Treat addictions with evidence, not ideologyBMJ 2017; 357 doi: https://doi.org/10.1136/bmj.j1925 (Published 20 April 2017) Cite this as: BMJ 2017;357:j1925
The war on drugs is failing. This was the conclusion The BMJ reached at the end of last year, leading us to call for reform of drug policy (doi:10.1136/bmj.i6067). Evidence now supports decriminalisation of non-violent drug use, as do a growing number of health and human rights organisations. And the debate is moving cautiously towards support for legalised but heavily regulated drug markets.
Adding their voices to calls for drug legalisation are parents of young people who have died as a result of taking drugs. As Richard Hurley reports (doi:10.1136/bmj.j1876), an international campaign group called Anyone’s Child aims to show the human cost of prohibition, which it says stigmatises people who use drugs, stops them getting information on what they are taking, and limits access to treatment for drug dependency. They envisage legalisation and regulation of the supply and use of drugs, with clear age limits and quality control. This would not mean a free for all, they say: “Our current laws already achieved that.”
Our editorial last year prompted an early day motion in parliament and some supportive and well argued rapid responses (www.bmj.com/content/355/bmj.i6067/rapid-responses). Chris Ford and Sebastian Saville from International Doctors for Healthier Drug Policies called on doctors to be at the forefront of change, highlighting the poorer health outcomes from punitive rather than health related approaches. GP Richard Byng wrote of the effects of the wide range of available addictive substances that “dominate the lives of our patients”: tobacco, alcohol, and prescribed and street drugs, making consultations “feel like being at the epicentre of contradictory policies and powerful marketing.” He wants to see an overarching, coherent, and evidence based policy on all addictive or psychoactive substances, with more liberal laws for illegal drugs but tighter legislative control over tobacco and alcohol—“a compromise between the libertarian free market (still dominant with respect to alcohol) and paternalistic authoritarianism (still dominant with respect to heroin).”

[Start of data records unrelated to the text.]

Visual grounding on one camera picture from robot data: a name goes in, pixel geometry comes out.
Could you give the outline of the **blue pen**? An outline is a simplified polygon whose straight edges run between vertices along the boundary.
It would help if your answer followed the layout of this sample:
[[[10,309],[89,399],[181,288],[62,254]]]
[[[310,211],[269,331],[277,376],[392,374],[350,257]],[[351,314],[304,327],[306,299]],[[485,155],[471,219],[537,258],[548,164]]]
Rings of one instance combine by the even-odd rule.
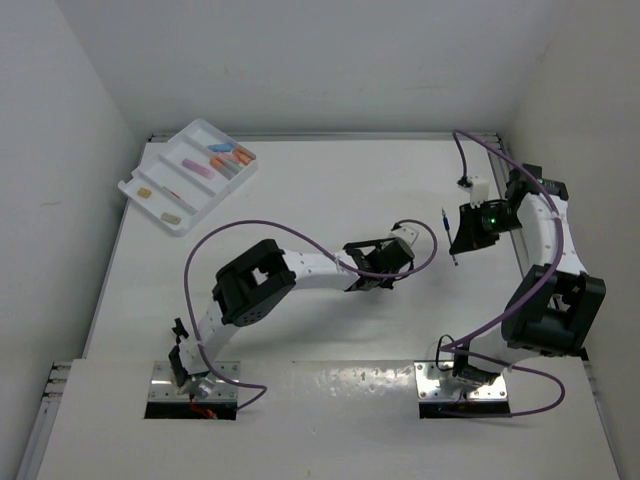
[[[445,232],[446,232],[446,235],[447,235],[447,239],[448,239],[448,242],[449,242],[449,256],[451,257],[454,266],[455,267],[459,267],[459,261],[458,261],[456,255],[451,251],[451,249],[453,248],[454,239],[453,239],[452,233],[451,233],[451,226],[450,226],[449,218],[447,216],[446,210],[443,207],[441,208],[441,214],[442,214],[442,218],[443,218],[444,229],[445,229]]]

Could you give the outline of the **orange capped white highlighter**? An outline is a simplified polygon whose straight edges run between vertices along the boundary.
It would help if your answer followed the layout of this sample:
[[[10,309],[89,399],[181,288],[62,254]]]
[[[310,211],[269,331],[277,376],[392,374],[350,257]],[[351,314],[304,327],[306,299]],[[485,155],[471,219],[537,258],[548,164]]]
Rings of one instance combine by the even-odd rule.
[[[228,161],[224,158],[220,158],[218,156],[214,156],[210,159],[210,164],[216,168],[217,170],[221,171],[223,168],[229,170],[231,172],[232,175],[237,175],[239,172],[242,171],[242,168],[237,165],[235,162],[233,161]]]

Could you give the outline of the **red pen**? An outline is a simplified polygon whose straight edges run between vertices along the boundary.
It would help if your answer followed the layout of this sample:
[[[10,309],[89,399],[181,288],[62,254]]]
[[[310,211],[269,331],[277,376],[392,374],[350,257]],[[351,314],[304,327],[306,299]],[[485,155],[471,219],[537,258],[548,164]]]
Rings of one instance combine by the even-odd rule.
[[[184,208],[186,209],[191,209],[191,210],[196,210],[191,204],[189,204],[186,200],[184,200],[180,195],[178,195],[176,192],[174,192],[173,190],[169,189],[166,186],[162,186],[162,189],[167,192],[172,198],[174,198],[176,201],[179,201]]]

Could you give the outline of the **purple pink highlighter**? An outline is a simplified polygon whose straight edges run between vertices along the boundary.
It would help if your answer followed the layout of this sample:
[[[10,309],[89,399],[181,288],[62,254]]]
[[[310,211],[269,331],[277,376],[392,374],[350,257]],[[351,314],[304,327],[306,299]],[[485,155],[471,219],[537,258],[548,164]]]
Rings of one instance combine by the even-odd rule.
[[[181,164],[184,168],[206,179],[212,179],[214,177],[214,173],[210,169],[188,158],[183,159]]]

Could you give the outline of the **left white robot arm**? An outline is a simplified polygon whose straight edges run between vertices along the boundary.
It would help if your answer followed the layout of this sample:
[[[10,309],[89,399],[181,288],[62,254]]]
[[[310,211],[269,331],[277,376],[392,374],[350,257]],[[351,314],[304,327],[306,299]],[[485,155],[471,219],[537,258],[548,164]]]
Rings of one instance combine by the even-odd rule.
[[[216,274],[212,300],[194,335],[174,328],[178,339],[169,361],[178,391],[193,395],[209,373],[201,349],[214,360],[239,329],[265,319],[292,291],[390,289],[401,270],[413,265],[413,244],[394,231],[383,239],[348,243],[330,259],[284,250],[273,239],[258,242]]]

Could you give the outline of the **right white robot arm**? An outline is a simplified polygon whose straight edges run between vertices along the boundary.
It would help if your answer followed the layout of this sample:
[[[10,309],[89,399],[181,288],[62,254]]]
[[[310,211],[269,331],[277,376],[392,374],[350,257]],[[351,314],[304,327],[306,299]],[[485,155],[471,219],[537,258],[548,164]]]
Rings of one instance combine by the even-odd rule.
[[[510,171],[503,198],[472,200],[459,208],[451,255],[494,245],[501,234],[523,235],[527,269],[505,307],[505,318],[457,346],[452,377],[490,385],[507,367],[538,356],[574,357],[606,295],[605,282],[588,274],[576,252],[567,219],[569,195],[539,166]]]

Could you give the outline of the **yellow eraser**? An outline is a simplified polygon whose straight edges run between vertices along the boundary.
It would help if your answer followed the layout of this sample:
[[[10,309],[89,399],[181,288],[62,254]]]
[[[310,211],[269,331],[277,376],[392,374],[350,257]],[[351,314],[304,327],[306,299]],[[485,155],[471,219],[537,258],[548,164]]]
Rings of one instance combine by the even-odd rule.
[[[149,198],[152,195],[152,191],[146,188],[139,188],[136,194],[141,198]]]

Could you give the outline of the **white eraser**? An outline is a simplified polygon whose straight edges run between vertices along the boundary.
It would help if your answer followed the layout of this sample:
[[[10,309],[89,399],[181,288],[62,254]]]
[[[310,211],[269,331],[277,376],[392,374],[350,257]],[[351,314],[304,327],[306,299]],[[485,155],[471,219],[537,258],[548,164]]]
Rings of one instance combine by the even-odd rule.
[[[172,215],[172,214],[169,214],[169,213],[166,213],[166,212],[161,214],[161,219],[164,222],[167,222],[167,223],[170,223],[170,224],[173,224],[173,225],[177,225],[181,221],[180,217]]]

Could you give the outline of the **blue highlighter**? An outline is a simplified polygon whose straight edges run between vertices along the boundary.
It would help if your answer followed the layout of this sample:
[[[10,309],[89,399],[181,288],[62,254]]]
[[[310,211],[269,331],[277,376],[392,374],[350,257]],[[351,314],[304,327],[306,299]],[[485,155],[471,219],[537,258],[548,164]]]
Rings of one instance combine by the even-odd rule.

He might have added problem gambling to the list. As Henrietta Bowden-Jones writes (doi:10.1136/bmj.j1593), this “hidden addiction” is clearly linked to increased crime and violence, mental illness, and family breakdown. She argues for problem gambling to be recognised as an illness, on an equal footing with other mental and physical illnesses. Psychological and drug treatments are supported by evidence, she says, and should be available on the NHS.
People need compassionate, non-judgmental treatment of their addiction, whatever the cause. And society needs to act to protect vulnerable people from harm, not through ideologically driven prohibition, which has never worked, but through evidence based, pragmatic policies that promote health and human rights: decriminalisation definitely; legalisation and tight regulation probably.